2. Offshore trusts are less effective in personal bankruptcy because bankruptcy courts have jurisdiction to affect your assets wherever they are located worldwide.
3. Offshore trusts are also less effective against IRS collection, criminal restitution judgments, and family support obligations.
4. Even if a U.S. court does not have jurisdiction over offshore trust assets, the U.S. court still has personal jurisdiction over you, the trustmaker, and the courts may try to compel you to dissolve a trust or bring back trust assets if you retain control over the assets or the trustee.
5. You, the trustmaker, will have to relinquish legal rights and control over your trust assets for an offshore trust to effectively protect these assets from U.S. judgments.
6. Selection of a professional and reliable trustee who will defend your trust is more important than your selection of an offshore trust jurisdiction.
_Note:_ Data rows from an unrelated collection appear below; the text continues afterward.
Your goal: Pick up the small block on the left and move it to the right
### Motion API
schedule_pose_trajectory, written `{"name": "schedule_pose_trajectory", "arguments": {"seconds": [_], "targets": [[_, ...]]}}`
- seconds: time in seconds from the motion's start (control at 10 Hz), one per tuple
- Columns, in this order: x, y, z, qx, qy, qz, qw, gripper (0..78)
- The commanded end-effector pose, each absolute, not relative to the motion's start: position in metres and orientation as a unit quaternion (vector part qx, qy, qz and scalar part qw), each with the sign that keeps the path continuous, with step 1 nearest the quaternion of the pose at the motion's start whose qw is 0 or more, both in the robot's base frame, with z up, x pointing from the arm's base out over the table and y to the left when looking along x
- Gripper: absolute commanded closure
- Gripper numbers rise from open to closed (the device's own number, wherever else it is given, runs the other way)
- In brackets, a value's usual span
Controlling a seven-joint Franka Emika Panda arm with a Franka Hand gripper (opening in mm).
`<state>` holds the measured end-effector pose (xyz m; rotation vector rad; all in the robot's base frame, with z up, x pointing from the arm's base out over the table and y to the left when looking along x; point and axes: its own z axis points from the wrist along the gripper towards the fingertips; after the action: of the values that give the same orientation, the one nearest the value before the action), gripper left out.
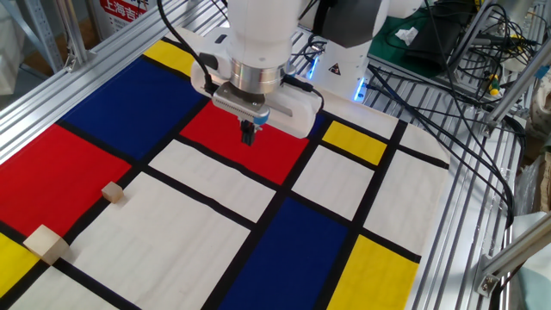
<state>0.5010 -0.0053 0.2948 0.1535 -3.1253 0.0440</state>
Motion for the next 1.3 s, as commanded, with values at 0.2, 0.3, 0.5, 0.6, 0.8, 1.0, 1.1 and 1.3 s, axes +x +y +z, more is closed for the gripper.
{"name": "schedule_pose_trajectory", "arguments": {"seconds": [0.2,0.3,0.5,0.6,0.8,1.0,1.1,1.3], "targets": [[0.509,-0.022,0.286,0.060,-0.998,0.007,0.006,77.6],[0.511,-0.029,0.283,0.063,-0.998,0.005,0.007,77.6],[0.515,-0.042,0.276,0.059,-0.998,0.006,0.007,77.6],[0.517,-0.051,0.272,0.055,-0.998,0.006,0.007,77.6],[0.519,-0.070,0.264,0.030,-1.000,0.004,0.006,77.6],[0.520,-0.089,0.256,0.045,-0.999,-0.004,0.009,77.6],[0.520,-0.093,0.254,0.049,-0.999,-0.011,0.014,77.6],[0.520,-0.094,0.254,0.060,-0.998,-0.020,0.014,77.6]]}}
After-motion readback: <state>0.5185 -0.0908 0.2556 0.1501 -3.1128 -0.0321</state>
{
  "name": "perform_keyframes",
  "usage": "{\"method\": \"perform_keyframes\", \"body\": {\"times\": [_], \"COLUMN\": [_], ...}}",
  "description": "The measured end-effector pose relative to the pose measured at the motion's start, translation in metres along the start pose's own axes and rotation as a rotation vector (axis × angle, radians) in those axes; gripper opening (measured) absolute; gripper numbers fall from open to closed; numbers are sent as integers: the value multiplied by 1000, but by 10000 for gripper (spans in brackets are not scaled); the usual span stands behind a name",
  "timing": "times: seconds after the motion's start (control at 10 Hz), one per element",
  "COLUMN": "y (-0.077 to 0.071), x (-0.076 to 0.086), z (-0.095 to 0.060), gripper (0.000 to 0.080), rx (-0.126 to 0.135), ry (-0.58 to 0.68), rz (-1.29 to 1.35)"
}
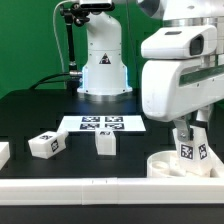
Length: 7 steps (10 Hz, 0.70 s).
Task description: Assemble stool
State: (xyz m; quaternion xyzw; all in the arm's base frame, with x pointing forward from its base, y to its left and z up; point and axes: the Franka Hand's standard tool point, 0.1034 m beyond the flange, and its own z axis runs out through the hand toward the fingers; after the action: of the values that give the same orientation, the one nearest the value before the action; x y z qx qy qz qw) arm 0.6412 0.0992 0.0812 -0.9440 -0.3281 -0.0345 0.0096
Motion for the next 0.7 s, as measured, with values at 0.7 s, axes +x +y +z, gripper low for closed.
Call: {"method": "perform_keyframes", "body": {"times": [0.7], "y": [-2], "x": [2], "z": [1], "gripper": [338], "rx": [17], "ry": [12], "rz": [640]}}
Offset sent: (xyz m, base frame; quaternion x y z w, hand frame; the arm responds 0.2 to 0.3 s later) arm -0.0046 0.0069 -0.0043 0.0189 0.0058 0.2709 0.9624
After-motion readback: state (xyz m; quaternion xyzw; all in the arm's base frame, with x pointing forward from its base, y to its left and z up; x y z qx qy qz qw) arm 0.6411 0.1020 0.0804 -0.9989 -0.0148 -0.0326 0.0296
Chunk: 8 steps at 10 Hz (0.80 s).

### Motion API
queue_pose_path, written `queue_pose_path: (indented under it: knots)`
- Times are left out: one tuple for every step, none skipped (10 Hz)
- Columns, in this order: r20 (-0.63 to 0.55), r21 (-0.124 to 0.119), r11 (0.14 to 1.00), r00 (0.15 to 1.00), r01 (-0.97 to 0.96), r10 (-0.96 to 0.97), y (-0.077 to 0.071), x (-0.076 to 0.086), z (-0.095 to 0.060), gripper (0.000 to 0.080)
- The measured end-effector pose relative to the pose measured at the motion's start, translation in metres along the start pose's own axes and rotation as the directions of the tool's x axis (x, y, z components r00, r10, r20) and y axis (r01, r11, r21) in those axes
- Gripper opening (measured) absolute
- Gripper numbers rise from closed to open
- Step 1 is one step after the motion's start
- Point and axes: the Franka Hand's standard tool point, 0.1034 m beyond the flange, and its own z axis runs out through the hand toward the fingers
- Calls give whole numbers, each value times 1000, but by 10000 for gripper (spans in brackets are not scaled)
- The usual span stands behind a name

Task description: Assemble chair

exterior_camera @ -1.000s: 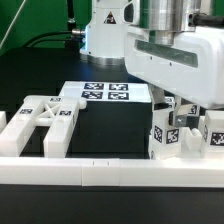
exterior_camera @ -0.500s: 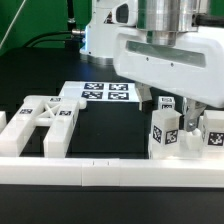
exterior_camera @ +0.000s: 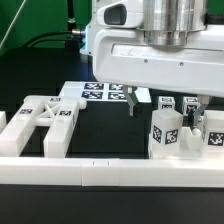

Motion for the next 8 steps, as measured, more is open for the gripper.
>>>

You should interview, and if possibly personally meet, prospective trustees of your offshore trusts.
7. You cannot change the beneficiaries, trustees, or terms of an irrevocable offshore trust.
8. Offshore trusts are treated as “grantor trusts” for tax purposes meaning that trust income, including capital gains, is treated as your personal ordinary income for U.S. tax purposes.
9. Most internet information about offshore trusts, including most advertising of offshore trusts, is published by document preparation companies that are not attorneys and that do not employ their own attorneys. If you “buy” an offshore trust package from a non-attorney company, you likely will not have effective asset protection.
10. Offshore trusts are complicated and expensive. Consult with an attorney to see if you can both control and protect your assets with more traditional U.S. based asset protection tools before considering offshore trust planning.